In the wee hours of August 2, 1873, Andrew Hallidie gripped the first street cable car in history over a precipice on Clay Street. Hallidie, a Scots immigrant who had extensive expertise in “wire rope” technology to move buckets of ore above ground in the state’s mining district, had applied his knowledge to pull people in little cars up hills that horses couldn’t climb. His franchise for the line had technically expired at midnight on August 1, but there were delays, including the refusal of the gripman he hired to operate the car after taking a look down the hill. So Hallidie did it himself. Apparently, no one noticed that he missed his franchise deadline and even today, the anniversary date is commonly given as August 1. (That first operation, incidentally, was a test. Paying passenger service didn’t start until September 1.)

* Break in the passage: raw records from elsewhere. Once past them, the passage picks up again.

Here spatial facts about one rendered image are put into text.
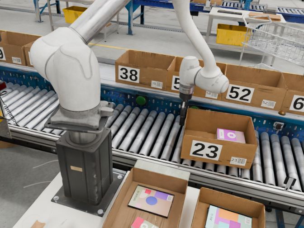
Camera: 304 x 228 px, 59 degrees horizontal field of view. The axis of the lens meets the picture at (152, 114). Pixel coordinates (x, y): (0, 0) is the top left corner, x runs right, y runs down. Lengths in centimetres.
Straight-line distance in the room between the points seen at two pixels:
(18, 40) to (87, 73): 187
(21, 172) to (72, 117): 172
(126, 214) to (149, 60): 132
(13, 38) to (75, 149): 185
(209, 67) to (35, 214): 105
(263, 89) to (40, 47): 135
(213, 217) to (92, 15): 100
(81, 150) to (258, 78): 148
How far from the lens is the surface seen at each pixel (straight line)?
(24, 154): 290
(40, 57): 113
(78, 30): 118
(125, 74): 199
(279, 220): 215
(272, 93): 191
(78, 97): 98
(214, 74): 140
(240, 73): 215
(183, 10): 131
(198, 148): 151
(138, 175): 137
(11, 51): 247
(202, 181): 155
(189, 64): 148
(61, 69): 97
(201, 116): 174
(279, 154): 181
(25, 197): 249
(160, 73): 191
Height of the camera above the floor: 178
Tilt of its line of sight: 32 degrees down
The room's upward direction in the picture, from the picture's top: 4 degrees clockwise

Hallidie’s invention soon swept the world because even with high capital costs, cable cars were twice as fast as horse-drawn streetcars even on level ground, meaning you could carry more passengers per day. Also, operating costs were lower (horses were very expensive to maintain). But the cable revolution only lasted 15 years until Frank Sprague’s development of the electric streetcar in 1888, significantly faster than cable cars and cheaper to build and run. Cable systems around the world were quickly converted, leaving only those serving steep hills. Buses ultimately took over almost all of those as well. By 1957, San Francisco’s was the only traditional street cable system left in the world. (Check out differences between cable cars and streetcars.)

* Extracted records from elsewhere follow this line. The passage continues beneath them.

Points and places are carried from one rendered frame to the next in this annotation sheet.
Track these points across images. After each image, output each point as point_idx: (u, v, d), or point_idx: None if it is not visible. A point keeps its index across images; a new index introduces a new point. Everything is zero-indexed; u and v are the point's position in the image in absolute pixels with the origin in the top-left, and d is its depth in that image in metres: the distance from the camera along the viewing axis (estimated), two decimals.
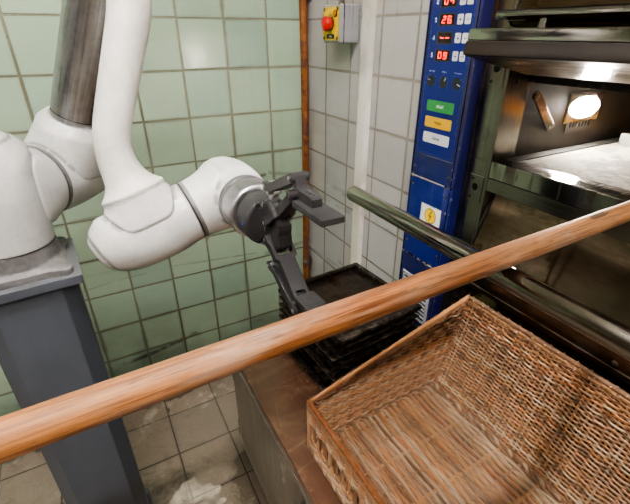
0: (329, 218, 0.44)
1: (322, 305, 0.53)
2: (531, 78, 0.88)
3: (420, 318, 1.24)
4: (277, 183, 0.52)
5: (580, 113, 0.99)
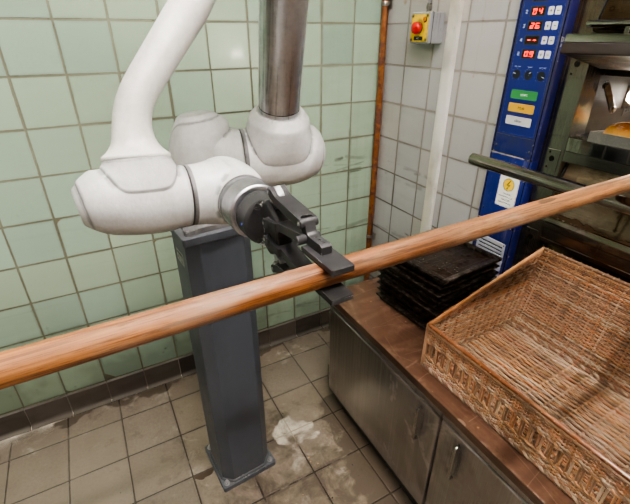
0: (339, 267, 0.44)
1: None
2: (603, 71, 1.13)
3: None
4: (284, 210, 0.52)
5: None
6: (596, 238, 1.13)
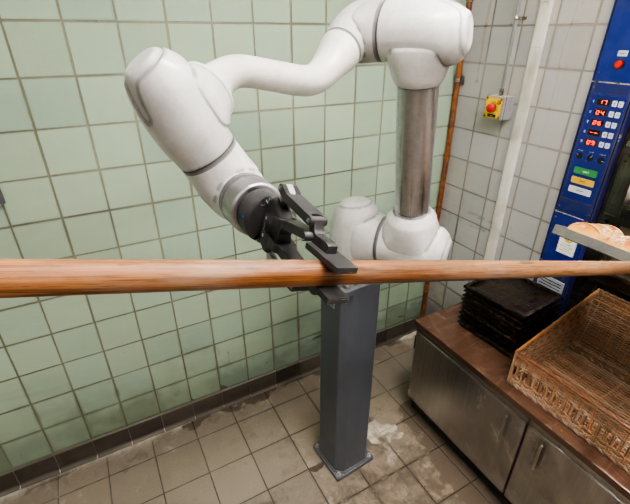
0: (344, 266, 0.45)
1: None
2: None
3: None
4: (295, 206, 0.52)
5: None
6: None
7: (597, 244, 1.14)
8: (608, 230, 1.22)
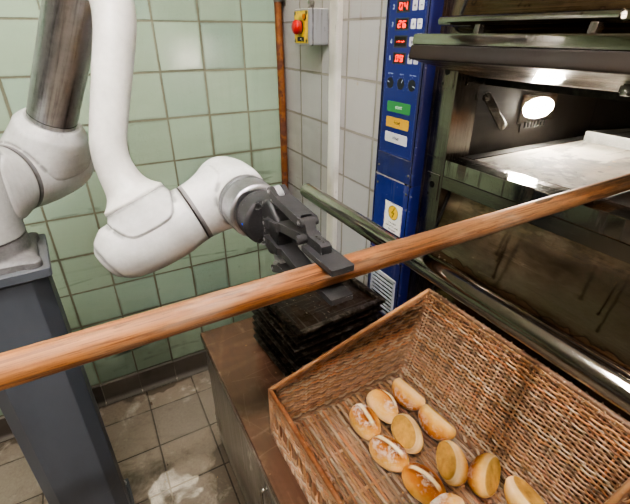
0: (339, 267, 0.44)
1: None
2: (481, 80, 0.92)
3: (387, 312, 1.28)
4: (284, 209, 0.52)
5: (533, 114, 1.04)
6: None
7: None
8: (392, 404, 1.00)
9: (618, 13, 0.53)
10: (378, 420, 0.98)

Today, there’s no special bell serenade or even the clicking of the cable to mark the 147th birthday, because the cable cars are silent, shut down since March because of Covid-19. Muni officials have ruled out a comeback anytime soon, probably until an effective vaccine is deployed, because there is no way to shield the operators from passengers, as is being done on buses and light rail vehicles (and we hope soon on the shut-down historic streetcars as well). Indeed, it is possible that the silenced bells and cables could last longer than any previous shutdown.
In their entire 147-year history, there have only been two extended cable car shutdowns: one, following the 1906 earthquake and fire, which decimated cable car machinery and incinerated many cars, lasted about a year; the other, the complete rebuilding of the system from the dirt up in 1982-84, lasted about 18 months. Given the resurgence and persistence of the virus, the little cars could be off the street longer than that.
We hope not; instead we hope the 148th birthday can be celebrated on the cars themselves, climbing ‘halfway to the stars’! Meanwhile, we will be celebrating cable car history here, with a series of posts on little-known aspects of the little cars.